The elephant mentioned overthere (== ZFS) wasn't listed here as a package. I found out what 'ZFS' does for a living ...... and I had my answer straight away.

@andrew_cb : Great write-up. It will help future potential Netgate appliance buyers very useful info (if they look for it ...).

bmeeks

@Gertjan said in Another Netgate with storage failure, 6 in total so far:

The elephant mentioned overthere (== ZFS) wasn't listed here as a package. I found out what 'ZFS' does for a living ...... and I had my answer straight away.

I believe ZFS is most definitely a strong underlying root cause of the increased wear. It does quite a bit of background disk writes as part of its resiliency processing. Add on heavy logging with a package or two and you can greatly accelerate the wear.

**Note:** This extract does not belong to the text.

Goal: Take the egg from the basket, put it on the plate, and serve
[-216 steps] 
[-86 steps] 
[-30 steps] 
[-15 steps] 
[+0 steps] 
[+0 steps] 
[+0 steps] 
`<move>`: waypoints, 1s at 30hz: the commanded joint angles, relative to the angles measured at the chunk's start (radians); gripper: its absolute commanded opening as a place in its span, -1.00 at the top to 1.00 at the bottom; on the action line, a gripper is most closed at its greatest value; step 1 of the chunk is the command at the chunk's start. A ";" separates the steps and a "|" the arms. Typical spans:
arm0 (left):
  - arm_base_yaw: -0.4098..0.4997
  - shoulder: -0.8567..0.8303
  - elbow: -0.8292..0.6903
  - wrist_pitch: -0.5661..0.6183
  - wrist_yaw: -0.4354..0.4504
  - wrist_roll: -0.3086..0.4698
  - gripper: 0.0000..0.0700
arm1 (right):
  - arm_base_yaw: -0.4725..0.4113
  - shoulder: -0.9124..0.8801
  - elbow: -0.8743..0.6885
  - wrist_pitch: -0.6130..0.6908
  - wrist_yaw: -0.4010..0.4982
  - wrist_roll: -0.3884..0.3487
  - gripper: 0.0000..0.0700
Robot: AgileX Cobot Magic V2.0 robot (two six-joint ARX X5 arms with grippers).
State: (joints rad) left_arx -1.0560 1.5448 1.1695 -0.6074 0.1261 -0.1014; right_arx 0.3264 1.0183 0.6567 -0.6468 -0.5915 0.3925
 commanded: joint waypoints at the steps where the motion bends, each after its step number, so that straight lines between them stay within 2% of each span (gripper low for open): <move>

I'm still running UFS on the two Netgate devices I manage. I just have them each on a UPS.

keyser

@bmeeks said in Another Netgate with storage failure, 6 in total so far:

@Gertjan said in Another Netgate with storage failure, 6 in total so far:

I believe ZFS is most definitely a strong underlying root cause of the increased wear. It does quite a bit of background disk writes as part of its resiliency processing. Add on heavy logging with a package or two and you can greatly accelerate the wear.

I'm still running UFS on the two Netgate devices I manage. I just have them each on a UPS.

It definitely is since ZFS's write algorithm is both time and allocation triggered. It will always allocate new blocks rather than used blocks for writes. This causes SSDs to rewrite far more blockpages - that would otherwise be considered "static" - over time because of the way they do wear leveling. It's not a HUGE issue, but specifically for lots of logging it will up the write amplification quite noticeably.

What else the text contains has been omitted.